Handan Qifeng Carbon Explains Thermal Shock in Calcination Process

Handan Qifeng Carbon Co., Ltd. has provided an analysis of the phenomenon of thermal shock and its associated hazards during the calcination process. Thermal shock occurs when a material experiences rapid temperature changes, creating internal stresses due to differing expansion or contraction rates across its structure.

The mechanism involves uneven heating or cooling within the material, leading to temperature gradients. These gradients induce thermal stresses, and when these stresses surpass the material's tensile strength, cracks initiate. Factors influencing thermal shock include the material's coefficient of thermal expansion, elastic modulus, and the rate of temperature change. Additionally, phase transformations or mismatch at multiphase interfaces can exacerbate stress.

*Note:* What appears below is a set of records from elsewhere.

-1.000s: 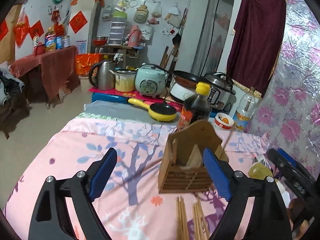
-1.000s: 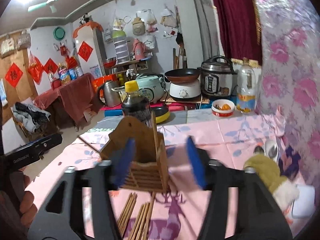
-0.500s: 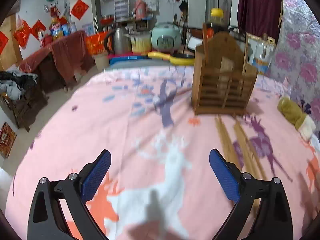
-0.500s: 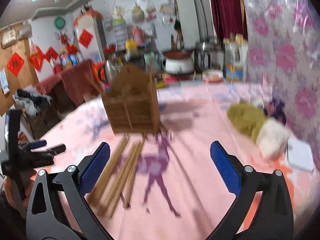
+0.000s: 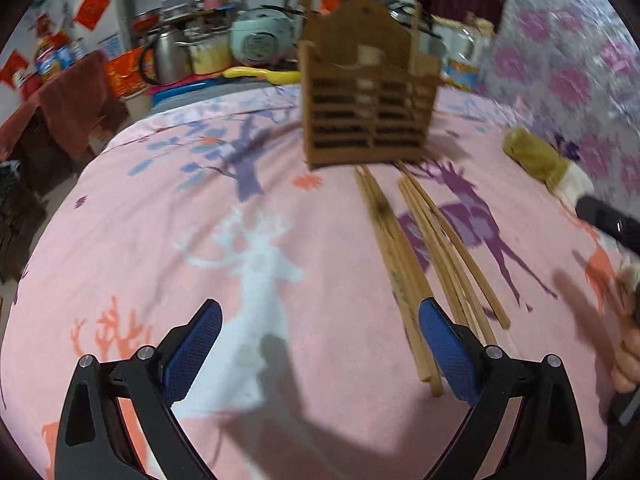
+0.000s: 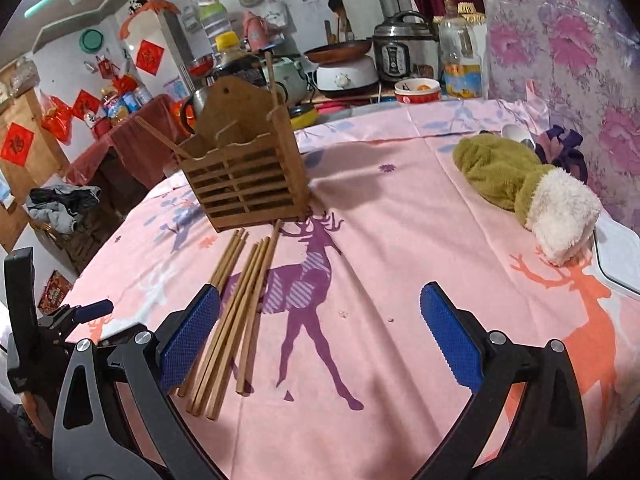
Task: Organize utensils
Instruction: 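Bring both tools back down to the remaining chopsticks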
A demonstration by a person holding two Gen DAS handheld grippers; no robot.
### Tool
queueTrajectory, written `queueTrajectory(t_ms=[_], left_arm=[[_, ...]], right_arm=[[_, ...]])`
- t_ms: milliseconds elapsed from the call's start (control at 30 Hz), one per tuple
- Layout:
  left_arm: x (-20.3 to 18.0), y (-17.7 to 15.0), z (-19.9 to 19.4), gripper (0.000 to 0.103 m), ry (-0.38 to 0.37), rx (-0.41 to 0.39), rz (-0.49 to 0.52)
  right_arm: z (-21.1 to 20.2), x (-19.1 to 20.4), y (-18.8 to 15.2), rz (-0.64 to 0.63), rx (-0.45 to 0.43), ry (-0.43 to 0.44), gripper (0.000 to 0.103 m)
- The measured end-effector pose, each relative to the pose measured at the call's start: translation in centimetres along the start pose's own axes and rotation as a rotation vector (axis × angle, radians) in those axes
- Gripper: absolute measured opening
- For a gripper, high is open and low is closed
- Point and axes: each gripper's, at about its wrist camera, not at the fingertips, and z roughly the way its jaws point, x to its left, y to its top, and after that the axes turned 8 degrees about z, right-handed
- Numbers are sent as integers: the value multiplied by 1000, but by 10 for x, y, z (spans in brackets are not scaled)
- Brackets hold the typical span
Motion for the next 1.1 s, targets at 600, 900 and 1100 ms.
queueTrajectory(t_ms=[600,900,1100], left_arm=[[-20,14,45,97,-15,104,41],[44,14,46,97,27,110,-181],[31,14,44,97,30,101,-117]], right_arm=[[7,-14,4,67,31,-9,97],[7,-18,5,99,47,12,97],[7,-19,5,103,46,12,97]])
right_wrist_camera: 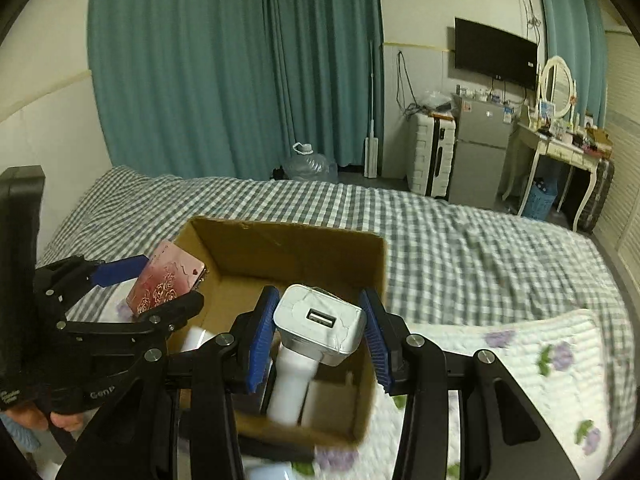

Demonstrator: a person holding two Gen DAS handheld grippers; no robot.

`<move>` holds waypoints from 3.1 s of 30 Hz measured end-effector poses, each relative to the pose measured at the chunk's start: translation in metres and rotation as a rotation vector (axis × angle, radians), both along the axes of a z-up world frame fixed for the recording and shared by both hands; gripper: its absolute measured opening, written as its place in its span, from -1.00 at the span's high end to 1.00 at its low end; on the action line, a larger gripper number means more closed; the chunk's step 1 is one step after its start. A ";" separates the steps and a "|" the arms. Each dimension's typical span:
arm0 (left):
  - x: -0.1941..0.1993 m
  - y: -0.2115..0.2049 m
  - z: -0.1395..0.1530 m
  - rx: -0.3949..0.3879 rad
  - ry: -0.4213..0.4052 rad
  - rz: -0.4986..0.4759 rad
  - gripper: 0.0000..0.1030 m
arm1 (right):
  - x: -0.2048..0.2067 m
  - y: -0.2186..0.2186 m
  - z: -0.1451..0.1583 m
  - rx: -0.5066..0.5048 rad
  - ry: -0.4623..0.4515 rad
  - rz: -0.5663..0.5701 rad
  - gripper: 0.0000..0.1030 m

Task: Organize rigid objects
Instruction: 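Place the card case and white charger into the box, opening both tools, then grasp the black cylinder with left tool while right tool grasps blue earbud case, then lower the black cylinder and blue case into the box and release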

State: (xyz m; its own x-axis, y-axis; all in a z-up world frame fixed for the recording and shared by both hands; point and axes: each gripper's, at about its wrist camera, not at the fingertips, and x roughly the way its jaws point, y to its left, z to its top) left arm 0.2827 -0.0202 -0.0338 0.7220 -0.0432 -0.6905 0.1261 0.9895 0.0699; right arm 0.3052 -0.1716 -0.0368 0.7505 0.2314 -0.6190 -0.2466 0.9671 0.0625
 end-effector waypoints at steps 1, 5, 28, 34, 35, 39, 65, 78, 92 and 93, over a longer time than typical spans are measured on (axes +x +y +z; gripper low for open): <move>0.006 0.000 -0.003 -0.012 0.004 -0.006 -0.36 | 0.007 0.002 -0.006 -0.004 0.007 -0.004 0.19; 0.009 -0.002 -0.009 -0.057 -0.015 -0.029 -0.42 | 0.021 0.003 -0.019 0.006 0.017 -0.014 0.17; -0.114 0.056 0.034 -0.070 0.007 0.003 -0.43 | -0.130 0.007 0.030 -0.016 0.020 -0.088 -0.72; -0.127 0.059 -0.019 -0.078 0.043 0.005 -0.43 | -0.131 0.026 -0.040 -0.084 0.123 -0.048 -0.72; -0.127 0.059 -0.029 -0.077 0.053 -0.001 -0.43 | -0.130 0.028 -0.053 -0.096 0.135 -0.037 -0.72; -0.118 0.051 -0.067 -0.005 0.094 -0.010 -0.43 | -0.119 0.037 -0.099 -0.122 0.214 0.001 -0.71; -0.091 -0.050 -0.129 0.168 0.237 -0.331 -0.43 | -0.124 -0.065 -0.113 0.089 0.283 -0.163 -0.02; -0.078 -0.068 -0.126 0.039 0.289 -0.301 -0.20 | -0.127 -0.068 -0.102 0.108 0.264 -0.183 -0.02; -0.119 -0.051 -0.109 0.010 0.280 -0.214 0.17 | -0.142 -0.064 -0.094 0.113 0.254 -0.165 -0.02; -0.123 -0.049 -0.106 0.006 0.281 -0.211 0.17 | -0.144 -0.064 -0.092 0.112 0.250 -0.163 -0.02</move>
State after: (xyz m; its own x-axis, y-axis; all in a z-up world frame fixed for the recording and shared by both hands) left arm 0.1599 -0.0692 -0.1401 0.4795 -0.1663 -0.8616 0.3427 0.9394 0.0095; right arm 0.1613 -0.2352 -0.1285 0.6107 0.1979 -0.7667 -0.0525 0.9763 0.2101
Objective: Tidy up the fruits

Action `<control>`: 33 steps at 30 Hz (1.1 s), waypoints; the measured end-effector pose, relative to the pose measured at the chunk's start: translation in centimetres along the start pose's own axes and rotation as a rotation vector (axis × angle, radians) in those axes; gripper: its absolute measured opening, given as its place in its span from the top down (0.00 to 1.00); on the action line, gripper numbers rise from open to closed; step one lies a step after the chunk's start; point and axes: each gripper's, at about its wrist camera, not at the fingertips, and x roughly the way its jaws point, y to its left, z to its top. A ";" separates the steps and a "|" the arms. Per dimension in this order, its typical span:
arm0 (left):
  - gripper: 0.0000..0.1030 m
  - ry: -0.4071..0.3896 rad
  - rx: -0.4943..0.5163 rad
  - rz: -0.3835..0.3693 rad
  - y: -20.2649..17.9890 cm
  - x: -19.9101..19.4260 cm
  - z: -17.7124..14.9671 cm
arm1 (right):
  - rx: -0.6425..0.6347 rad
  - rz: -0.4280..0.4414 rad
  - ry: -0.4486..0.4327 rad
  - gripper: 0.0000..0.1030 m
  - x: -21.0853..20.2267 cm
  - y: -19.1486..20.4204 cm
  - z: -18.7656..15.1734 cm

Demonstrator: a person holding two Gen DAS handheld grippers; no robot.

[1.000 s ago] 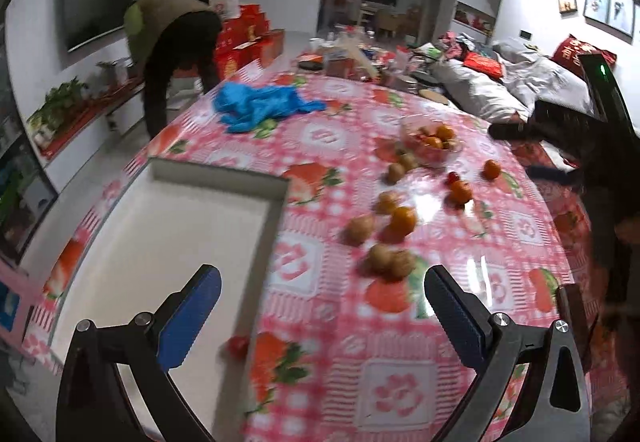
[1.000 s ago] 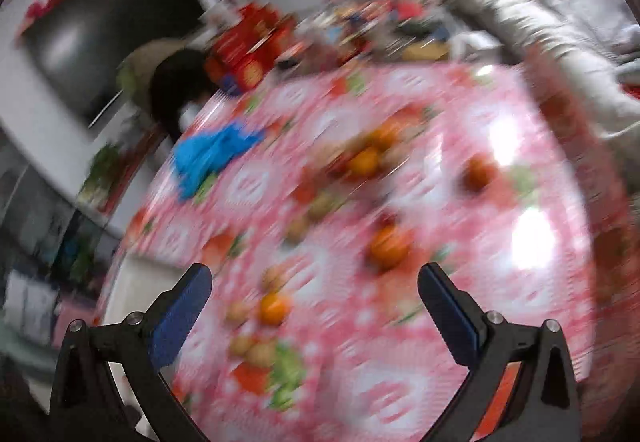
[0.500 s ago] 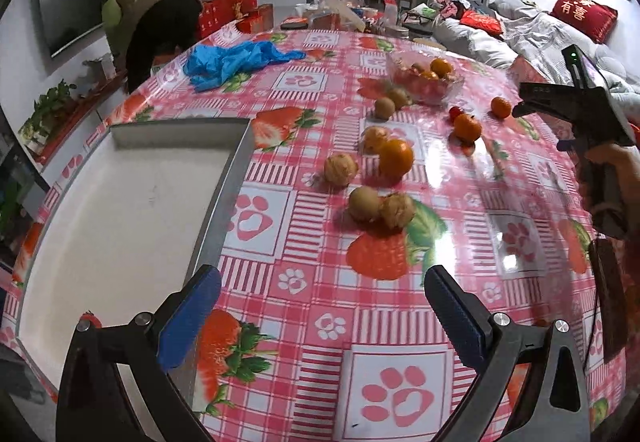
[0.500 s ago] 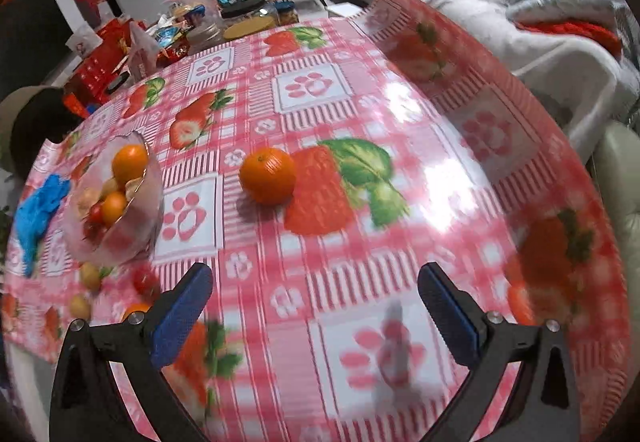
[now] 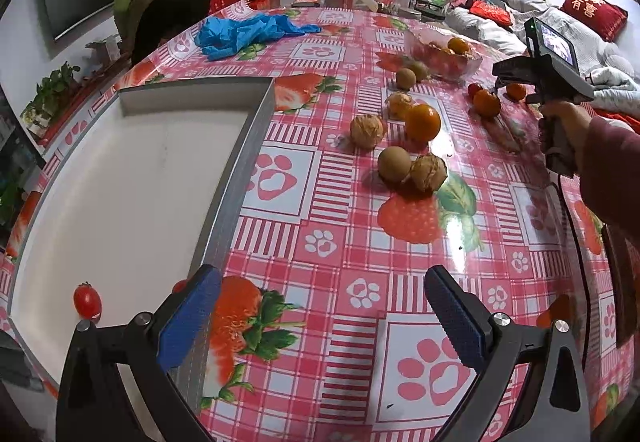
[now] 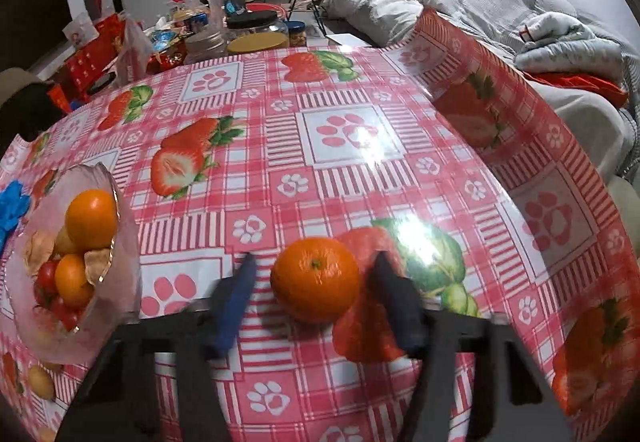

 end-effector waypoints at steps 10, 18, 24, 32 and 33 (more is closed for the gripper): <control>0.01 -0.032 0.022 -0.014 -1.5 -0.2 1.8 | -0.013 0.191 0.014 0.58 -6.2 -2.3 -3.6; 0.01 -0.039 0.011 -0.032 -3.3 1.6 3.7 | -0.127 0.352 0.106 0.58 -12.7 -1.9 -11.5; 0.01 -0.033 0.045 -0.004 -4.5 2.4 3.6 | -0.233 0.309 0.091 0.58 -14.6 -1.3 -18.5; 0.01 -0.046 0.026 0.003 -4.2 1.6 4.4 | -0.291 0.255 0.024 0.21 -14.8 -1.2 -20.9; 0.01 -0.045 0.025 -0.001 -4.2 1.6 4.6 | -0.291 0.261 0.016 0.20 -14.8 -1.3 -21.0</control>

The hazards range from immediate fracture, potentially causing significant damage to large equipment like rotary kilns, to cumulative damage over repeated cycles. This can result in surface spalling, loss of strength, and fragmentation, particularly affecting refractory linings and shortening kiln service life. Such damage critically impacts the integrity and longevity of industrial heating equipment.

Furthermore, thermal shock can degrade product quality. For instance, alumina-based clinker or cathode materials may develop micro-cracks during calcination, negatively affecting their performance in subsequent applications. Improving thermal shock resistance typically involves selecting materials with lower thermal expansion coefficients and elastic moduli, alongside higher strength.